TP Link wr1043nd v3 SQM Problems

Hello,

I recently tried LEDE 17.01.1 on my TP-Link wr1043nd v3. It seemed to be working fine until I installed luci-app-sqm on it. When I got SQM configured using cake and the piece-of-cake script along with my bandwidth parameters at first glance it seemed to work great and corrected buffer bloat. However, here in lies my problem.

When I was using my Playstation 4 to download a game it was downloading around my max download speed. I decided to run a speed test via my smart phone to see if QoS would kick in and allow my phone to get a descent speed while downloading. While doing this my phone averaged only 4Mbit/s, while my Playstation 4, still got around 190Mbit/s. When I went to run the test again, my phone took forever to try to connect to the server and at that time my Playstation's download speed dropped to around 5-20Mbit/s. Shortly after, my connection to the WAN dropped out completely. I retested it, and it seems to be an issue if multiple devices are trying to use bandwidth, because I tried with my laptop connected via ethernet.

This problem has happened not only on LEDE 17.01.1 with luci-app-smq installed, but OpenWrt 15.05.1 (v2 flashed) with luci-app-qos using the fq_codel and qos-scripts. Is there any thing I need to do special to fix it? I read somewhere that kmod-ipt-queue should be removed. Will that fix this issue or is there something more I need to do?

Any help would be greatly appreciated. Thank you in advance.

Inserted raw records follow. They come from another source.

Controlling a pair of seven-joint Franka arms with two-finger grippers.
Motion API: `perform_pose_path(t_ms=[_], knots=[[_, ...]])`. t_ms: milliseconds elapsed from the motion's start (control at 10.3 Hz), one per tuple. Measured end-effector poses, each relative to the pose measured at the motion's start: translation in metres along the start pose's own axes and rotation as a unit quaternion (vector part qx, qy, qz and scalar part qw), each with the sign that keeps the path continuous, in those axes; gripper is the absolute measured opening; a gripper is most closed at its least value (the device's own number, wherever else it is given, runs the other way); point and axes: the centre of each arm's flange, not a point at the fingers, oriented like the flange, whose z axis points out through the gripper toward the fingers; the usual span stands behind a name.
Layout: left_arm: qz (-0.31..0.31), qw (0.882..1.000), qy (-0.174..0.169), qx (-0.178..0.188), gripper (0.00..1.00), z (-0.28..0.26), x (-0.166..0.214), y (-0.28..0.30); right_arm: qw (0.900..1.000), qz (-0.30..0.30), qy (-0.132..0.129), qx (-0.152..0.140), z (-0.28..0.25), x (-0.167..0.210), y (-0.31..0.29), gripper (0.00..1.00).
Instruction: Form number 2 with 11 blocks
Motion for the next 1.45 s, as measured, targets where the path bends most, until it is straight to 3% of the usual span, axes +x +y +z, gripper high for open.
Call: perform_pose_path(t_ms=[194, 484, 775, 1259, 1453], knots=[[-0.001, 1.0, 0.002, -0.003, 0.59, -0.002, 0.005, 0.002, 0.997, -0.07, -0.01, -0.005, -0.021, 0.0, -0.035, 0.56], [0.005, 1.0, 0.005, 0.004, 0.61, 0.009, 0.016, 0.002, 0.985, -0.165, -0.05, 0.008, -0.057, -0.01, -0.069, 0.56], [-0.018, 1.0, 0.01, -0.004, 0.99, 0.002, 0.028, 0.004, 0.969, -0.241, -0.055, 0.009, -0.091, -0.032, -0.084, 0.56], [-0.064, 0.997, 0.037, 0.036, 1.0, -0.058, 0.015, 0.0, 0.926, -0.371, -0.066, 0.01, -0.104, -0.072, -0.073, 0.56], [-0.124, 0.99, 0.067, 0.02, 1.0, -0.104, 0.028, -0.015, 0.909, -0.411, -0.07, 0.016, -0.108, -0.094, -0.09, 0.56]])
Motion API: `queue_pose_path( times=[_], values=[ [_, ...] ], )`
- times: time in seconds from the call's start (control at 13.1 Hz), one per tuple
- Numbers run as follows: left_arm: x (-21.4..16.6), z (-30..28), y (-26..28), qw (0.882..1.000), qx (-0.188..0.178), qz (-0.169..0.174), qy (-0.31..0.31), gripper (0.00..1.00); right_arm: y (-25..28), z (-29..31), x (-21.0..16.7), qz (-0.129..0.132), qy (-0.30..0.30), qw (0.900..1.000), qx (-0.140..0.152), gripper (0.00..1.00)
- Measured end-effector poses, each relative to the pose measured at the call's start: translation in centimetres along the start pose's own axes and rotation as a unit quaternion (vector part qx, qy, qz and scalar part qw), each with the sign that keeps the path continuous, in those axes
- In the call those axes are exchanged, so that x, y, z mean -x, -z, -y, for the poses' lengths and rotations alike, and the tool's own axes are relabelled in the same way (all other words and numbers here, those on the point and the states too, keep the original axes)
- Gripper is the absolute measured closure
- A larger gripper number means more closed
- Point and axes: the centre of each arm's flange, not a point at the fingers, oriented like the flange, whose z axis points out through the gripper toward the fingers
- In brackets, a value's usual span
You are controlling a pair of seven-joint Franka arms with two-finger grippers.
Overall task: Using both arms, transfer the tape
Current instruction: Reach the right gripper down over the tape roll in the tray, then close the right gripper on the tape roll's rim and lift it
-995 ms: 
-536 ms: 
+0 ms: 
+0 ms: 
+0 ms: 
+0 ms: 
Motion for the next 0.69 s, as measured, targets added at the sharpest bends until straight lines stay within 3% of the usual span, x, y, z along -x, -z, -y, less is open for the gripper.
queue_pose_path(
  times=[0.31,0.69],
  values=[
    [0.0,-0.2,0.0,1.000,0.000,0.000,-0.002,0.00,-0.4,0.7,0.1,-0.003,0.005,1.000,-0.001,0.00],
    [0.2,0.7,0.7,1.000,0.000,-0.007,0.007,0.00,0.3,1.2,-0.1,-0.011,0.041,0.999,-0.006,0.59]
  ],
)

https://forum.openwrt.org/t/lan-stops-working-every-now-and-then/

Does this sound similar to what's happening to you?
Also what is your Internet speed?

No, I am able to access the LAN and if I reboot or power cycle the router it is unable to acquire a DHCP lease from my ISP until I power cycle my modem (Arris SB6183). It seems as if my modem goes haywire for some reason. My speed is 215 Mbps down and 22 Mbps up. I set the Ingress to 226000 for downloads and reach about 200 Mbps on a speed test and the Engress to 21000 and reach around 20 Mbps. Under the Link Layer I've tried None and Ethernet with Overhead. Ethernet with Overhead has a single value for me, which I've tried at 18 and 28. The value of 28 seemed to has lasted the longest when attempting to use another device on the LAN and WLAN, however it eventually resulted in the same problem.

I'am not sure how you are able to get 200Mbps and WR1043ND v3 since Archer C7, which has the same CPU can do only 120-130Mbps with SQM and cake.

Are you sure SQM is actually working for you?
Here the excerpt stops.